I have a friend in Winnipeg who will be turning 103 at the end of October. He is the "younger" friend of my late grandparents. We have been communicating by phone or by e-mail for the last six years since he was 97. Because of his advanced age, I am diligent about keeping in touch with him. I make a point of calling him up even though I may feel too busy, and it's hard to talk to him because he can't hear well. I find the time to write notes to him. After all, he's 102! How much longer can he last? In the back of my mind, ever since I met him in 1997, I've been worrying that he might pop off. I make him a priority.
I wish that I could say the same for the rest of my friends and family. There are so many times when I don't feel up to contacting people. I have too much work. I have a headache. I'm too tired. There's always tomorrow. I have all of the time in the world. Or do I?
D'Amour Road is dedicated to an acquaintance of mine who went missing and never resurfaced alive again. We don't expect people in their forties to disappear and die. Most of us in the First World expect to live well into our seventies and eighties. But are we living lives of quality where we have ample time for reflection and relaxation?
When I was doing my undergraduate work in psychology, I remember reading a book by Alvin Toffler called Future Shock. It postulated that in the future -- i.e. now -- everything would be automated. People would have so much free time that they wouldn't know what to do with it.
HA! I don't know anyone who has free time. Most people I know are working 50-70 hours a week, raising kids or traveling as part of their job requirement. Many businesses are now open 24 hours a day. Employees used to be able to take a break on the weekends or when they were on vacation. Now we have cell phones, Palm pilots, e-mail, pagers and fax machines. People feel pressured to be available when they really should be off duty.
It's hard to take time for ourselves. Some things have become antiquated like writing thank you letters or staying in touch with elderly relatives. Not everyone can decide that they will spend more time with their kids or skipping stones across a pond because they are being held hostage by their jobs. But all of us can take a hard look at the way that we spend our time because it's a fallacy to assume that our loved ones will always be there.

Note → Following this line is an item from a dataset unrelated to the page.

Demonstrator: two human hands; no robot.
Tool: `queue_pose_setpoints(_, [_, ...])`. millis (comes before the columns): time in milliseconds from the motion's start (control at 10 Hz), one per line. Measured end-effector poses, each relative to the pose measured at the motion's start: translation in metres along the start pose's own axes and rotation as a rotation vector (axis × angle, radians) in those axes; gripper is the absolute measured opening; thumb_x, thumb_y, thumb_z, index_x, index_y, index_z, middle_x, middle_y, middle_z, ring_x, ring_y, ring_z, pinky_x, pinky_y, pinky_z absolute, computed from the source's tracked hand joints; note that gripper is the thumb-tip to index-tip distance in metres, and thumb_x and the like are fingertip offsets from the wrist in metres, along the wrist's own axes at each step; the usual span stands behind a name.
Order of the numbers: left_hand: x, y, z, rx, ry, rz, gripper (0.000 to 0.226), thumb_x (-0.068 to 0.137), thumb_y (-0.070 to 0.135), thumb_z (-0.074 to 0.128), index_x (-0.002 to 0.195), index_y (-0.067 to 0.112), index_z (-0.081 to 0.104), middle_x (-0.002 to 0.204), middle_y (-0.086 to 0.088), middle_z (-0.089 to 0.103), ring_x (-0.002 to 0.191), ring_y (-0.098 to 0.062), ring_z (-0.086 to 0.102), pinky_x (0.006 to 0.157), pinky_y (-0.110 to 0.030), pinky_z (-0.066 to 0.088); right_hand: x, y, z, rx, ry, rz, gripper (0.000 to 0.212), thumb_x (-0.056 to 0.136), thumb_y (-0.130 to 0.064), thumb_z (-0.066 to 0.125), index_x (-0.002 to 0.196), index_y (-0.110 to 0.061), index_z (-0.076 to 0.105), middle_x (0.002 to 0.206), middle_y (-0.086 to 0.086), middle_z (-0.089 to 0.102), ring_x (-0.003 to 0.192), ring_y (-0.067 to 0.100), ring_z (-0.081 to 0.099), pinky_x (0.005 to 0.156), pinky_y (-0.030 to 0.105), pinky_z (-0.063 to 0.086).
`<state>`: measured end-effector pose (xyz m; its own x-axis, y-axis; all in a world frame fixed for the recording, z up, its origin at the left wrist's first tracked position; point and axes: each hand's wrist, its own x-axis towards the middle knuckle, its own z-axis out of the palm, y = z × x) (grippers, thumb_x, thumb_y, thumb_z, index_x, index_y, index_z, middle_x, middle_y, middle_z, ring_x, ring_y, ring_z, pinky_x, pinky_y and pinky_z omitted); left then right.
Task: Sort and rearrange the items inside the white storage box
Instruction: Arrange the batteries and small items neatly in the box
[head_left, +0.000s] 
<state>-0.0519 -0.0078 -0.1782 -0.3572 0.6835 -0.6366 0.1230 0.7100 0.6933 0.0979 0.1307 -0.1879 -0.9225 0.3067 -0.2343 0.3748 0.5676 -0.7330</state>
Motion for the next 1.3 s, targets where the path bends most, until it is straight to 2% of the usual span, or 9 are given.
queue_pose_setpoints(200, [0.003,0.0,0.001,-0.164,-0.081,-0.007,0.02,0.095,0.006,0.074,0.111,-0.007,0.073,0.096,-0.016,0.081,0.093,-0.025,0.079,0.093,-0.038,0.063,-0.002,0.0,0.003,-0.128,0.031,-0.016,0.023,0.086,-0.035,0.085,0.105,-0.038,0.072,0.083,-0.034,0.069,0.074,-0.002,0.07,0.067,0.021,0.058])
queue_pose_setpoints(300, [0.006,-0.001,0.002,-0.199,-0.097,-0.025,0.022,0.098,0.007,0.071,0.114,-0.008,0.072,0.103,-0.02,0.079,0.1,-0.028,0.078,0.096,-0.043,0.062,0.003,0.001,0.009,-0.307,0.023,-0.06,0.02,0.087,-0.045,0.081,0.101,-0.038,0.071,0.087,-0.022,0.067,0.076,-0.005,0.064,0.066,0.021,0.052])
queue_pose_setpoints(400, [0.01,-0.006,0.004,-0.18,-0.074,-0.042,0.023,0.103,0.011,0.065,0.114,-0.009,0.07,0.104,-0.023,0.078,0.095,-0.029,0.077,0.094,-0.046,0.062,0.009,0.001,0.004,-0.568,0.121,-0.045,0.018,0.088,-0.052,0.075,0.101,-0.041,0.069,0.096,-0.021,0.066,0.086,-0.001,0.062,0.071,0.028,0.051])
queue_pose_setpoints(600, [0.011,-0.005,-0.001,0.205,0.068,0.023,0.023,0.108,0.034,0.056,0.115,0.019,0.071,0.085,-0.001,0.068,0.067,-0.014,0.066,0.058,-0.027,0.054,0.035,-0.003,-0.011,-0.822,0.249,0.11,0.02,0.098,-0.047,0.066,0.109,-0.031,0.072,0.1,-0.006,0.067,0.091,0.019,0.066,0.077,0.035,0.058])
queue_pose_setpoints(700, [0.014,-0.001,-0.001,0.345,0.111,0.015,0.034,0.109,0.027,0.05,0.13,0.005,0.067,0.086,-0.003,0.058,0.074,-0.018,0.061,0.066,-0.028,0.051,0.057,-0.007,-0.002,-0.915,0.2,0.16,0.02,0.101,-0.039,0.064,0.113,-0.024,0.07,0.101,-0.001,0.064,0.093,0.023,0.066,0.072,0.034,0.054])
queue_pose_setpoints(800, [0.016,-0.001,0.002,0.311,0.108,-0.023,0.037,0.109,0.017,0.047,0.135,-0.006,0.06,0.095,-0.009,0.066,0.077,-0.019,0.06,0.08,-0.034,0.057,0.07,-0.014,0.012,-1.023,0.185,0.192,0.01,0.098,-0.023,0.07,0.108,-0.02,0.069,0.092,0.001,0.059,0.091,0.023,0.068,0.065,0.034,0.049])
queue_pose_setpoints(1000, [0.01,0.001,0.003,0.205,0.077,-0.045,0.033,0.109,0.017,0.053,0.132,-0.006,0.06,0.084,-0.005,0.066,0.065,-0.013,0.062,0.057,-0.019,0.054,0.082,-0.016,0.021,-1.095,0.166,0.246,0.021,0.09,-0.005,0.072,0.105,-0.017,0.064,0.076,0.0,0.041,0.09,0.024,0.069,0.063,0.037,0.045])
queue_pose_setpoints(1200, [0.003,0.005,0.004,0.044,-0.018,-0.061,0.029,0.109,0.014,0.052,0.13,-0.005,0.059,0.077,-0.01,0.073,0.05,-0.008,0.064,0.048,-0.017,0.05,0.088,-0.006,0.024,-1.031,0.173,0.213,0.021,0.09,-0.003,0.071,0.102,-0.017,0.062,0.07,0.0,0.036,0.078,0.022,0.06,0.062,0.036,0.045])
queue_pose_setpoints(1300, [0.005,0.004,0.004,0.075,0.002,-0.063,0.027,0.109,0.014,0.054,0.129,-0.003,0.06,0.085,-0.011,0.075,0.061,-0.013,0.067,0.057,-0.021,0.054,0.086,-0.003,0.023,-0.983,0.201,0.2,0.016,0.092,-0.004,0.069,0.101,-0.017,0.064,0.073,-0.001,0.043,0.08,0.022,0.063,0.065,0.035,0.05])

Recently, I heard of two people in their forties who died suddenly without any warning. Actually, one died and the other one is currently on life support, but has been pronounced brain-dead. We never know when our number is up or when we could lose the most important people in our lives. I would like to believe that I can start treating most, if not all, of the people in my life the same way that I treat my 103-year-old friend: as precious and temporary, thus, to be treated with great love and respect at all times.